Saturday, April 28, 2012

The Birth of a Text

As I wrote the last post, I had one of those nagging notions that I was leaving something out, that I had not quite said what I needed to say. I kept writing, hoping that the idea would present itself, as it so often does in writing, but it didn't arrive.

Then today at the office I was looking at the new TED-ED site in preparation for a writing lesson about using imagery in documents. I navigated to a page in search of Hans Rosling's quite marvelous video about data visualizations, when I noticed this other video from Deb Roy about how he traced the birth of language in his child by recording his home over a period of several years. I thought I remembered the Roy video and thought that I might review it again after I watched the Rosling video, which was really the video I needed, so I grabbed my mouse and clicked on the Roy video. Of course, it proved to be the video that I was looking for all along. It visualizes the structures I was trying to capture in my last post and not explaining so well.
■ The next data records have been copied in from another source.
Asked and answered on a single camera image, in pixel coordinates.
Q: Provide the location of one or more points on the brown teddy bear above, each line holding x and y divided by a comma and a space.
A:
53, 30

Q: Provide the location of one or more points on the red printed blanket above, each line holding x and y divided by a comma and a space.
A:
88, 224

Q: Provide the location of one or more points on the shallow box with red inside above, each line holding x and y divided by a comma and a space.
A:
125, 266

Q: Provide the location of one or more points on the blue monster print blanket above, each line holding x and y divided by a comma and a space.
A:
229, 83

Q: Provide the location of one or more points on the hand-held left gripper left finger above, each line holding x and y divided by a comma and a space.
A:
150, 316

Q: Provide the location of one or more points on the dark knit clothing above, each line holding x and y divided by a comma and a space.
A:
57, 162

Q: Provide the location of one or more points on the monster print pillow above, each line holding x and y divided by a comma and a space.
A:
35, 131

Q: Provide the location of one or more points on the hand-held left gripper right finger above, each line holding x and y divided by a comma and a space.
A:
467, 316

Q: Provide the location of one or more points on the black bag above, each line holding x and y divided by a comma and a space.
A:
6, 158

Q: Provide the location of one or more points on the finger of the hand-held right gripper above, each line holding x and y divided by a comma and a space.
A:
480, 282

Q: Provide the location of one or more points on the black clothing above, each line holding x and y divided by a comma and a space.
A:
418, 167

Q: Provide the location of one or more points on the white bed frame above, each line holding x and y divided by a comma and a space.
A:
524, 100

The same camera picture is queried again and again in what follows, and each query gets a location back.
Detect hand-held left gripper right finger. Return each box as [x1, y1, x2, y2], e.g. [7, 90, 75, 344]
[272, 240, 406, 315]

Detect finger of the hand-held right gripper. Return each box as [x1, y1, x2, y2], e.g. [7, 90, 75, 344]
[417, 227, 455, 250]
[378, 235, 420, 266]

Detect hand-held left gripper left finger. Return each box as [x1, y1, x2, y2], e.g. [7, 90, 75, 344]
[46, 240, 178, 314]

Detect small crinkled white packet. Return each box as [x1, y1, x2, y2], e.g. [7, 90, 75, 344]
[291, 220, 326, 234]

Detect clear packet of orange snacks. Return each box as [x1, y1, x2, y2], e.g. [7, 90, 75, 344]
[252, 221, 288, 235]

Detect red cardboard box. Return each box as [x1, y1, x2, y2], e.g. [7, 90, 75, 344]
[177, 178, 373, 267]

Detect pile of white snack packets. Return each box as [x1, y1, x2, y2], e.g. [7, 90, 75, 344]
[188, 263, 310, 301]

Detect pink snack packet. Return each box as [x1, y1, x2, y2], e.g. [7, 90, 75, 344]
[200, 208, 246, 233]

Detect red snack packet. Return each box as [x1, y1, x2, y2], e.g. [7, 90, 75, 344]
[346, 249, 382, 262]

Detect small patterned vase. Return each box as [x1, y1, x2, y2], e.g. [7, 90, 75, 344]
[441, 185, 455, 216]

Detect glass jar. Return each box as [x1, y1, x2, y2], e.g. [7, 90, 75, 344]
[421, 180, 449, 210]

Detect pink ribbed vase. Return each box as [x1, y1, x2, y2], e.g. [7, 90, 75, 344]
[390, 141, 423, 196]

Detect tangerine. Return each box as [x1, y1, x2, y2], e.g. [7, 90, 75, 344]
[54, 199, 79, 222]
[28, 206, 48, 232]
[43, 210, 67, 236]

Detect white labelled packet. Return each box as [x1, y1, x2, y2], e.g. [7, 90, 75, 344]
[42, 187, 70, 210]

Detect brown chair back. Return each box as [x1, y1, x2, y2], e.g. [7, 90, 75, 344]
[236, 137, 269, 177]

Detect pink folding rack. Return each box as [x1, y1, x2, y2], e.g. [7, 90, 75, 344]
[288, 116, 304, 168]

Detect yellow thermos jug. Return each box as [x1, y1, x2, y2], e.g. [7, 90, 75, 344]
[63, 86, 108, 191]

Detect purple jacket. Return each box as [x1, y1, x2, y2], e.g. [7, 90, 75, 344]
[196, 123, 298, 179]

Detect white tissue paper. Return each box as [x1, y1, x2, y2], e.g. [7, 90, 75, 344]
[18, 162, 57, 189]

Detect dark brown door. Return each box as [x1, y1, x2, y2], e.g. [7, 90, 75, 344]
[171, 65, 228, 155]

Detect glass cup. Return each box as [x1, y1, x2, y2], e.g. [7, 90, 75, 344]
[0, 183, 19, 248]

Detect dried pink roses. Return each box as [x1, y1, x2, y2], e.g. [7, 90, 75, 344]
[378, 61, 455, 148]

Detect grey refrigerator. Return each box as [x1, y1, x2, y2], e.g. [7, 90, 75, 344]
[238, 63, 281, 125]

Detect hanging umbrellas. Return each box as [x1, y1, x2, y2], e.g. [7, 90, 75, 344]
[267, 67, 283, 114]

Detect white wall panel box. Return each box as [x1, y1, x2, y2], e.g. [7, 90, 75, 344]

I think my mind functions mostly underwater, and I am able to see only the surface. Most of my cognition, like the Internet, is submerged and hidden. Things arrive on my screen and in my conscious mind, but I too seldom know how they got there. Usually I don't think about it. It can be too troubling.

Anyway, let's watch this video, and I'll try to make the connection to writing as a function of complex networks. Deb Roy:



What captures my attention first is our emerging ability to capture and investigate large data sets. This ability is critical, I think, for understanding the network nature of texts and writing (or anything else, really). Those who study writing, through either rhetoric or poetic or both, have long had an intuitive sense of the network nature of writing, and we have developed concepts such as genre and process writing and schools such as feminist studies to try to embody those intuitions. Yet, we have never had the ability to collect and investigate texts as Deb Roy and his associates do in this movie where they can position a given television show (a text) within its ecosystems of other TV shows and the resulting social and scholarly buzz. They have access to the computer systems and networks that allow them to collect and investigate an amount of data that simply was not possible to collect and investigate with paper, even though we sensed the presence of those network structures and actions like some great sea creature moving in the depths, not seen clearly enough for analysis or even identification, but definitely felt.

Not only does Roy have the tools to capture and investigate the networks within which a television show emerges or within which a baby learns a new word—both the show and the word are texts to my way of thinking—but Roy can also express those networks in images and movies that help us to see not only the text itself but its emergence, movement, development, and interactions within its ecosystem. In other words, he can visualize with incredible accuracy the patterns that before we could only intuit in the life of the text but could not capture with any accuracy. Those of us who have had children know that our babies develop language, but Roy captures exactly how they develop it, and he contextualizes the text in ways that we could only intuit about our own babies. He demonstrates conclusively that there is no text without a context. Likewise, there is no context with the texts.

Of course, he can also tease out patterns that we can't even intuit are there. This is one of the most exciting promises of the digital humanities, to my mind. At last, we have the technological tools and techniques (and the promise of more) to capture the kinds of data sets necessary to wrap our heads around a complex network structure such as Shakespeare's Sonnet 73, which some researcher will soon think of as a complex strand of DNA, with its own internal network structures, introduced into an ecosystem of complex networks, taking root there, and then growing rhizomatically as it feeds value into that ecosystem and eats value from that ecosystem. That's enough work to occupy the entire professional life of a literary scholar. It will take a university of scholars with massive computing power to map the genome and the rhizomatic development of The Bible. That would be a damned fine project to work on, though. I hope someone does it in my lifetime.

2 comments:

Unknown said...

Wow! I never heard of this technology. Absolutely amazing, especially the experiment with his son. It is funny, but it is very much the way animals do. My dog doesn't understand what I say, but she associates the words with an object or specific behavior which allows her to understand what I mean. It would be very interesting to use this technology in animal behavior too! Who knows how far we can get with this technology. We can definitely find out a lot more about the human mind and maybe find a solution to some unanswered questions.

keith.hamon said...

Yes, this is wonderful technology that shows us a pattern in life that we might have intuited if we thought about it, but that we would have found difficult to capture with old pen-and-paper technologies. New technologies allow us to see patterns in nature that have always been there, but that we too difficult to see with the naked eye. But, then, technology has always done that for us.